(What you have to do):
Within the records below, find the line with "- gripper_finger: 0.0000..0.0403" and the line with "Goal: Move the", then reproduce exactly those two lines and all lines between them, without any picture.

[Collection entries]
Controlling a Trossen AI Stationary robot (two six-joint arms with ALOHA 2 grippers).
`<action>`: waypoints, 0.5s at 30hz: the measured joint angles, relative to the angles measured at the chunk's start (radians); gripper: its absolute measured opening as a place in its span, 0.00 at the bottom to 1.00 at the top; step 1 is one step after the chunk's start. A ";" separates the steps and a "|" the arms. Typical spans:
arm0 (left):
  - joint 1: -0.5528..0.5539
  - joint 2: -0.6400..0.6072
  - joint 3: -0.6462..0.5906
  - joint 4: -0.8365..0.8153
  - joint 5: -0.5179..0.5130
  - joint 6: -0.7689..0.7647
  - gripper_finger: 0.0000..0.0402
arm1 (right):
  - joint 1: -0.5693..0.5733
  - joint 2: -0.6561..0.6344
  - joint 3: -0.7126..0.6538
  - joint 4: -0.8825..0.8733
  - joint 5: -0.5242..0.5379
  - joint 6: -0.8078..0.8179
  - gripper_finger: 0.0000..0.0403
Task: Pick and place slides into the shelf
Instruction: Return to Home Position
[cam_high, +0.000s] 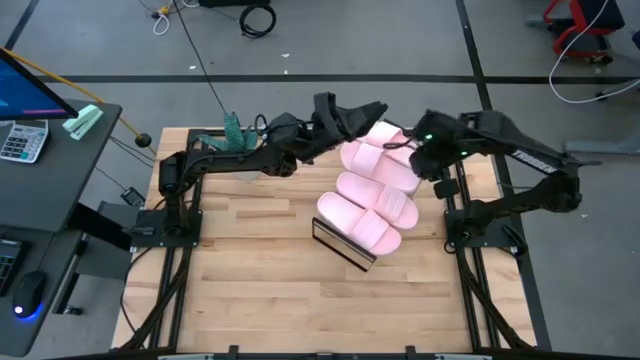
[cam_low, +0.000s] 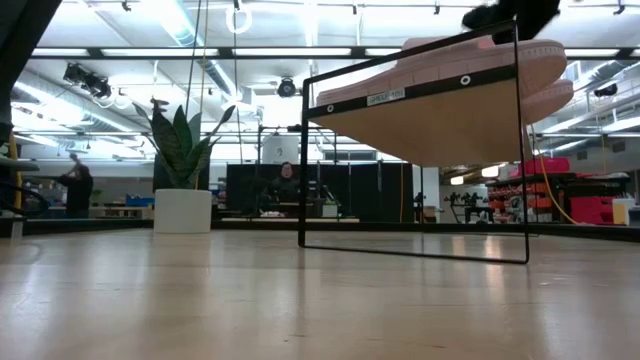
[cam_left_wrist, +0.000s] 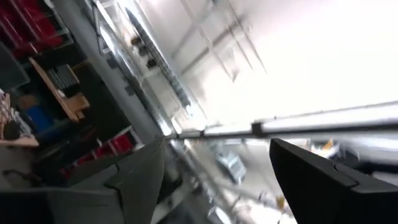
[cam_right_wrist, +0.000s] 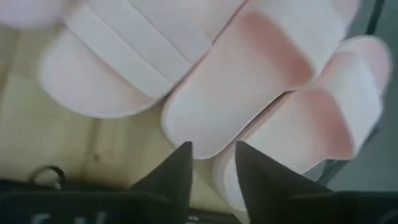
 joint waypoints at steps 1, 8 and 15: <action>0.000 0.000 0.000 -0.008 0.024 0.017 0.72 | 0.000 -0.014 0.018 -0.009 -0.014 0.018 0.30; -0.002 0.000 0.000 -0.113 0.176 0.126 0.50 | 0.000 -0.147 0.048 -0.064 -0.050 0.262 0.02; 0.006 0.000 0.000 -0.131 0.337 0.282 0.08 | 0.000 -0.252 0.046 -0.064 -0.050 0.624 0.01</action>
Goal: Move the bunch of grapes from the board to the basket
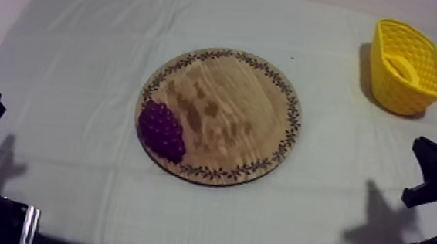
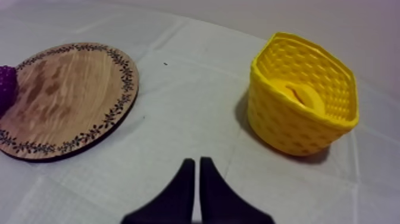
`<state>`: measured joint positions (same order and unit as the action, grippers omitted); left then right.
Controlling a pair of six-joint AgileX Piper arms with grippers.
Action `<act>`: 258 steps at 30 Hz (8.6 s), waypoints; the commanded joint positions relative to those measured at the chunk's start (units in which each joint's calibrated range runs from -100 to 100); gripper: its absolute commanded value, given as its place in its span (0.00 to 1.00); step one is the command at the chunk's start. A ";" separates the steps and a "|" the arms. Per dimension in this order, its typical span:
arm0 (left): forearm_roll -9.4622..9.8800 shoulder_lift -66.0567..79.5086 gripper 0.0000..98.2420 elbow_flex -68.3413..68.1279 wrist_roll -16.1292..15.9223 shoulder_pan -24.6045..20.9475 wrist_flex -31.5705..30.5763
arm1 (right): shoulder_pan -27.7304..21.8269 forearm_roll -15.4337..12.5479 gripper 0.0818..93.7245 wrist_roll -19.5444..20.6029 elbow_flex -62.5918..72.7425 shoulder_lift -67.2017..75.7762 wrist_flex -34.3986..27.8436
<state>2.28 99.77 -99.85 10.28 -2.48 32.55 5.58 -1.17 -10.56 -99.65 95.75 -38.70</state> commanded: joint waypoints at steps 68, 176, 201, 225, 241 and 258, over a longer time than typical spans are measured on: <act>-0.01 -0.03 0.00 -0.04 0.00 -0.01 0.03 | 1.24 4.57 0.00 1.93 6.24 -4.06 -0.12; -0.01 -0.03 0.00 -0.04 0.00 -0.01 0.03 | 32.81 -4.25 0.99 17.40 113.07 -134.71 -33.33; -0.01 -0.03 0.00 -0.04 0.00 -0.01 0.03 | 34.46 -0.31 0.52 18.65 118.15 -143.15 -31.55; -0.01 -0.03 0.00 -0.04 0.00 -0.01 0.03 | 25.60 2.84 0.39 16.07 94.18 -104.15 -36.69; -0.01 -0.03 0.00 -0.04 0.00 -0.01 0.03 | 2.58 3.08 0.39 12.40 90.93 -94.00 -40.55; -0.01 -0.03 0.00 -0.04 0.00 -0.01 0.03 | -10.59 5.75 0.41 11.94 98.57 -109.45 -37.22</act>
<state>2.28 99.77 -99.85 10.28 -2.48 32.55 -3.96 4.48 1.34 -1.75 -12.05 -75.78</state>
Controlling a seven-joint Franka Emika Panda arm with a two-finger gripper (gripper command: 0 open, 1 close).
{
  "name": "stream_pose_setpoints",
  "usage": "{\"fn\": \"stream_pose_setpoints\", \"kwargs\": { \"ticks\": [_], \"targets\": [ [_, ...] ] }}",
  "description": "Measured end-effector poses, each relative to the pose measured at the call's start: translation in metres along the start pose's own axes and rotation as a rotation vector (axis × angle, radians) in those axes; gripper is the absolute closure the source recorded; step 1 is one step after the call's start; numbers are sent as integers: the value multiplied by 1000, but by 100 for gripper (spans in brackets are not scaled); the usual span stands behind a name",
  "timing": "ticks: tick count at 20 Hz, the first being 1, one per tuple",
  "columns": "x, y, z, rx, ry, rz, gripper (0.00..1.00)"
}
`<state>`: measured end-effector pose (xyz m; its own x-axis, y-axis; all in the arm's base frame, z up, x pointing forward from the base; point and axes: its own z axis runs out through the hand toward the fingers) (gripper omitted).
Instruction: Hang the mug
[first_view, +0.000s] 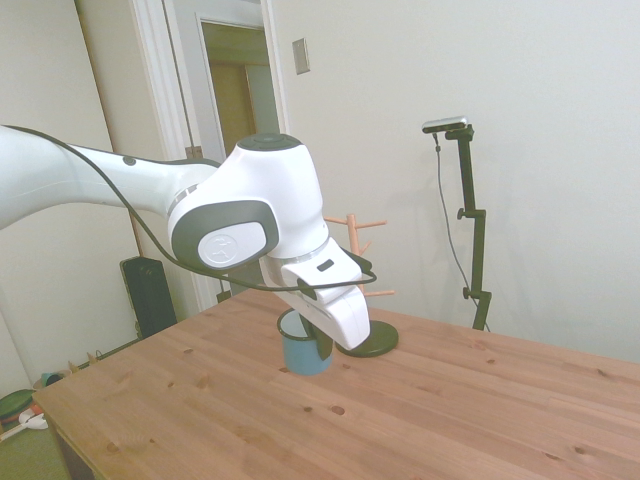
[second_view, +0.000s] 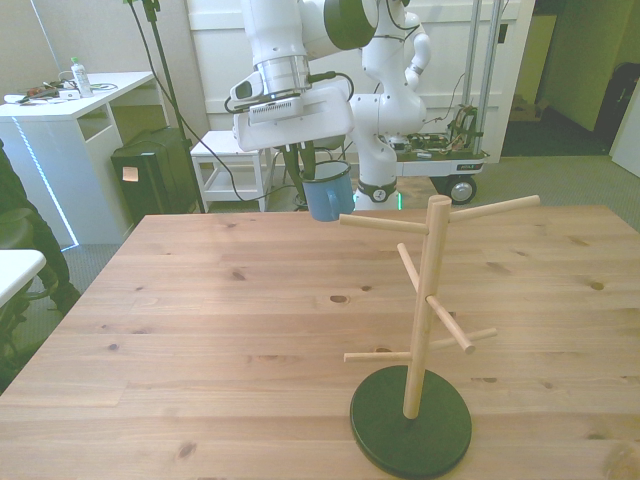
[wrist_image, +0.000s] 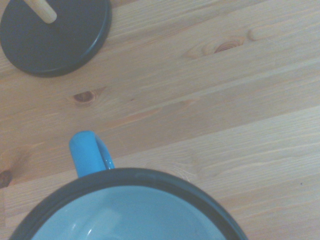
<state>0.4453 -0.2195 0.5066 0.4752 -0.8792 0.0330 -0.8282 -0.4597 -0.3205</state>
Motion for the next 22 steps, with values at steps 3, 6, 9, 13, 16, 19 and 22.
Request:
{"fn": "stream_pose_setpoints", "kwargs": {
  "ticks": [3, 6, 9, 13, 16, 19, 22],
  "targets": [
    [20, 9, -7, -1, 8, 29, 100],
    [55, 21, -31, 26, 2, 59, 100],
    [86, 23, -61, 55, 7, 79, 100],
    [117, -4, -87, 85, 16, 85, 100],
    [134, -37, -96, 99, 18, 78, 100],
    [144, -69, -99, 101, 24, 78, 100],
    [150, -94, -103, 103, 31, 81, 100]
  ]
}}
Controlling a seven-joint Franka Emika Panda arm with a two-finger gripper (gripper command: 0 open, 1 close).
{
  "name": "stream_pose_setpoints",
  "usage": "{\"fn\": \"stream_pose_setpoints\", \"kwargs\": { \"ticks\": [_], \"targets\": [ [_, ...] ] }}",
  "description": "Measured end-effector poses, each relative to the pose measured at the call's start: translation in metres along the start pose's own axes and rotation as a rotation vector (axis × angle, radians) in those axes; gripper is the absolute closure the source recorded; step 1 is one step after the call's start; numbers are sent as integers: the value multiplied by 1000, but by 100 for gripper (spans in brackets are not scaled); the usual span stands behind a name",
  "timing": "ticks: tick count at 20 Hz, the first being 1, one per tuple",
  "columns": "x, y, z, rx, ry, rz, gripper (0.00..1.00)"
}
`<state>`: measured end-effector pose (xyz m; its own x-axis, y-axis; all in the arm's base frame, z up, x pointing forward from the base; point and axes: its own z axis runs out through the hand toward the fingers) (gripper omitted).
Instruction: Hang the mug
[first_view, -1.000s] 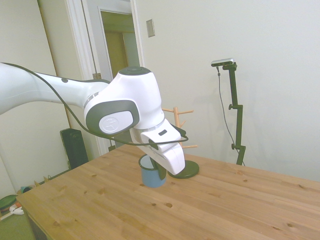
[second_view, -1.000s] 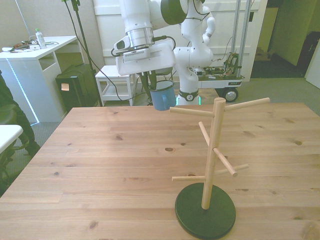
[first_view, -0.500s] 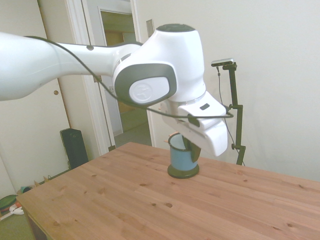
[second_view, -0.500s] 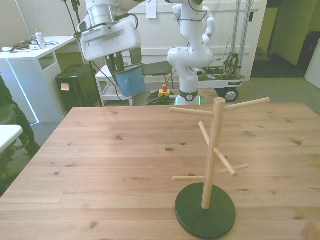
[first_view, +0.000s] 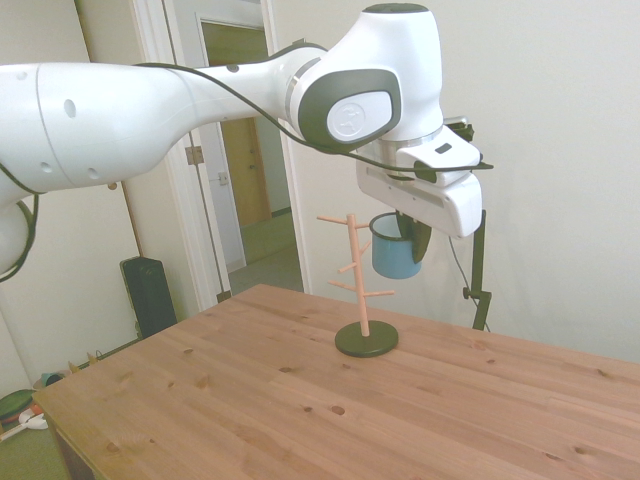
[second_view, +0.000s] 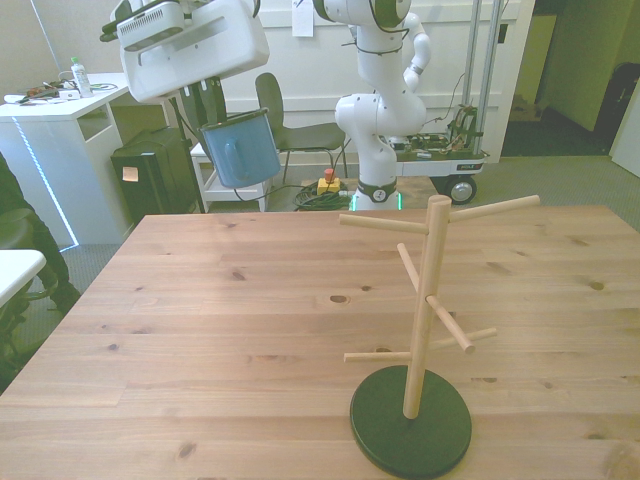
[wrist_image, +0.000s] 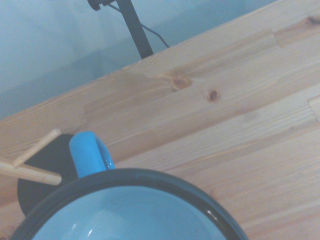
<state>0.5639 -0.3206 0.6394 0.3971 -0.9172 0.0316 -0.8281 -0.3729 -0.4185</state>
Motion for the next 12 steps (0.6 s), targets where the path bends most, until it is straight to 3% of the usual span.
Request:
{"fn": "stream_pose_setpoints", "kwargs": {
  "ticks": [12],
  "targets": [
    [-9, -76, 17, 21, 5, 6, 100]
  ]
}}
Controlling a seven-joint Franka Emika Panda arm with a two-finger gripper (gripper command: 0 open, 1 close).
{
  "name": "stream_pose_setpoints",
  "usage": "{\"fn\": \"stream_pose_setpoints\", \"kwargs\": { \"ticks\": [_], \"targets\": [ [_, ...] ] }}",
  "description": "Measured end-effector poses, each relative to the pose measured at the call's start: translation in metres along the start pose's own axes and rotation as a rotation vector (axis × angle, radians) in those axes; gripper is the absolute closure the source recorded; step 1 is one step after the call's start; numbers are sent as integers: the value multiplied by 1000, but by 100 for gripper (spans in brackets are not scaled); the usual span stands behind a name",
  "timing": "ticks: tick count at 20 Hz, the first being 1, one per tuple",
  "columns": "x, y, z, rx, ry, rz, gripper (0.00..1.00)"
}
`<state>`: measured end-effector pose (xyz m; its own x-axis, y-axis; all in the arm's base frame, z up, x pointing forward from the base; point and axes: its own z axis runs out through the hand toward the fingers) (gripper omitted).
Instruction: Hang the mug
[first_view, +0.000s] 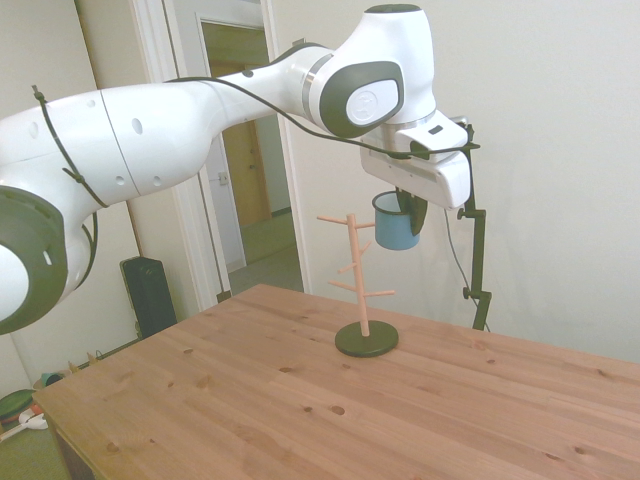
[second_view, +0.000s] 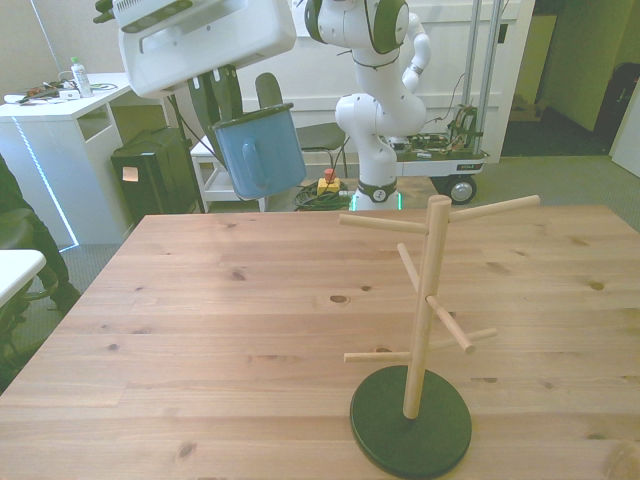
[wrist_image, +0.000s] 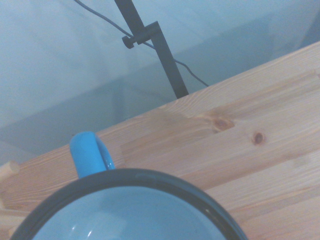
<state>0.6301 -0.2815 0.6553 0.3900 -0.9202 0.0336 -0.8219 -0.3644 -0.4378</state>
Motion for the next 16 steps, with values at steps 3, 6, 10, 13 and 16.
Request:
{"fn": "stream_pose_setpoints", "kwargs": {
  "ticks": [3, 6, 10, 13, 16],
  "targets": [
    [-3, -8, 8, -4, -4, -5, 100],
    [-4, -12, 13, -9, -8, -10, 100],
    [-11, -18, 17, -13, -12, -23, 100],
    [-16, -22, 23, -22, -15, -28, 100],
    [-19, -25, 28, -31, -12, -25, 100]
  ]
}}
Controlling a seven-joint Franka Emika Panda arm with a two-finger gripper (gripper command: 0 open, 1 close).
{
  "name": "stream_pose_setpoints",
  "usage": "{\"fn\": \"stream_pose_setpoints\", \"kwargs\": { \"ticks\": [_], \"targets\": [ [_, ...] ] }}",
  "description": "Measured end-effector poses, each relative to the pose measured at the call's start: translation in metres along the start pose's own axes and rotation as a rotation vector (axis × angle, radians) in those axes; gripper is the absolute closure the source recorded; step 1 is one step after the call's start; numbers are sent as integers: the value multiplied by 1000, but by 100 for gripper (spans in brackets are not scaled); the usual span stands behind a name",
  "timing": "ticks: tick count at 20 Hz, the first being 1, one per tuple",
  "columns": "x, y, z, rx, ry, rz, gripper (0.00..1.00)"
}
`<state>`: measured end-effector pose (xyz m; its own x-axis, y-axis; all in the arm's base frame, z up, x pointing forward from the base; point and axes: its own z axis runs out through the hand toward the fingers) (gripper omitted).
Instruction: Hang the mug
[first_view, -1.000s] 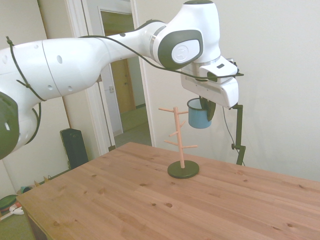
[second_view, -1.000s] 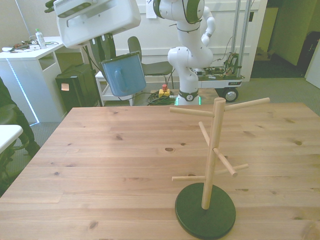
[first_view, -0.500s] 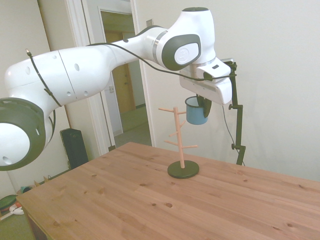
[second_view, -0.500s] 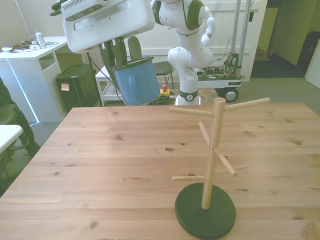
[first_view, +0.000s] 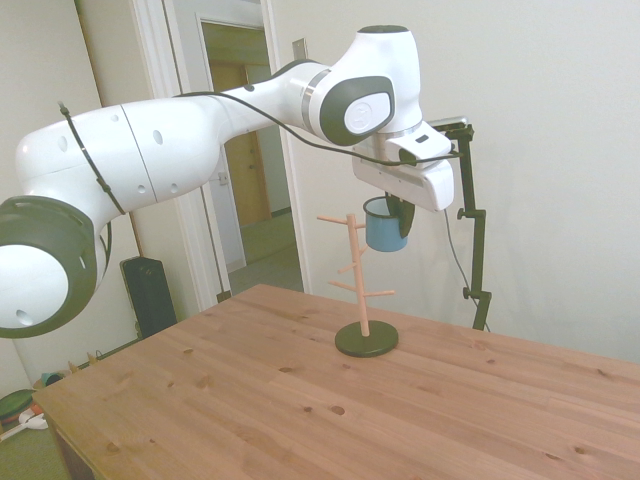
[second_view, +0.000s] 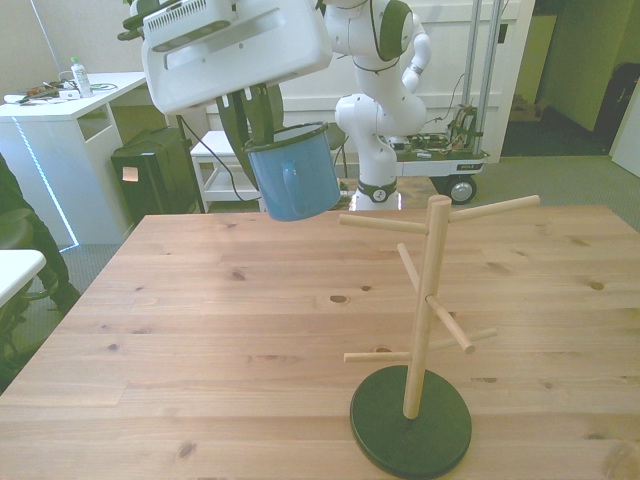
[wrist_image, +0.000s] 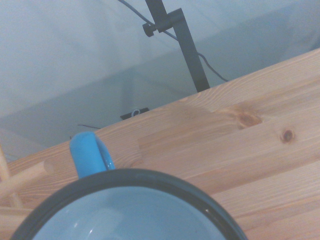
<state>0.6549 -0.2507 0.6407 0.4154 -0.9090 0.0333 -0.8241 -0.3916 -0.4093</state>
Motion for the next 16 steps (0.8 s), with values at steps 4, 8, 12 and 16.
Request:
{"fn": "stream_pose_setpoints", "kwargs": {
  "ticks": [4, 8, 12, 16],
  "targets": [
    [-4, -6, 9, -12, 5, 0, 100],
    [-14, -17, 21, -18, 8, -8, 100],
    [-26, -31, 31, -23, 24, -10, 100],
    [-38, -41, 40, -35, 30, -23, 100]
  ]
}}
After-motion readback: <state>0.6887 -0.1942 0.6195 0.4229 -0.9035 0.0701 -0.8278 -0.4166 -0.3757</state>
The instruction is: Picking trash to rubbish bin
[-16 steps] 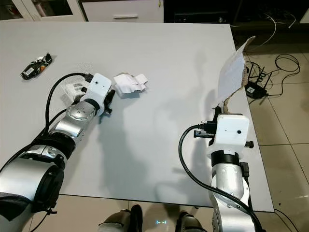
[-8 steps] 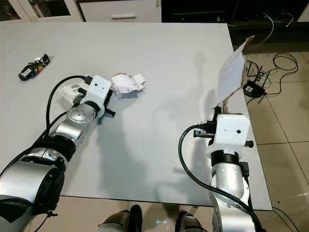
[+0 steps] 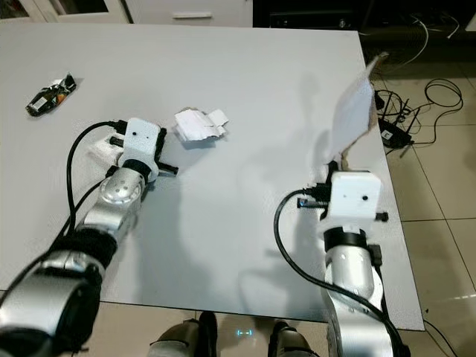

(Output of the task):
  - gripper_finger: 0.0000..0.0403
Task: Pick and place slides into the shelf
Instruction: Return to Home Position
[cam_high, +0.000s] 
[cam_low, +0.000s] 
[cam_left_wrist, +0.000s] 
[cam_right_wrist, +0.000s] 
 joint waypoints at steps 1, 8 and 15: <action>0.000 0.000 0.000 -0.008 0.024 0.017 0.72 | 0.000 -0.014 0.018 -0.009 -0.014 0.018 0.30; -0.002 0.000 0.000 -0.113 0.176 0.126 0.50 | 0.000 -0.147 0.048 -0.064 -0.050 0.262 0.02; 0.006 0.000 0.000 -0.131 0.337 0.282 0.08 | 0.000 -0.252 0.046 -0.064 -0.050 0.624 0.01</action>
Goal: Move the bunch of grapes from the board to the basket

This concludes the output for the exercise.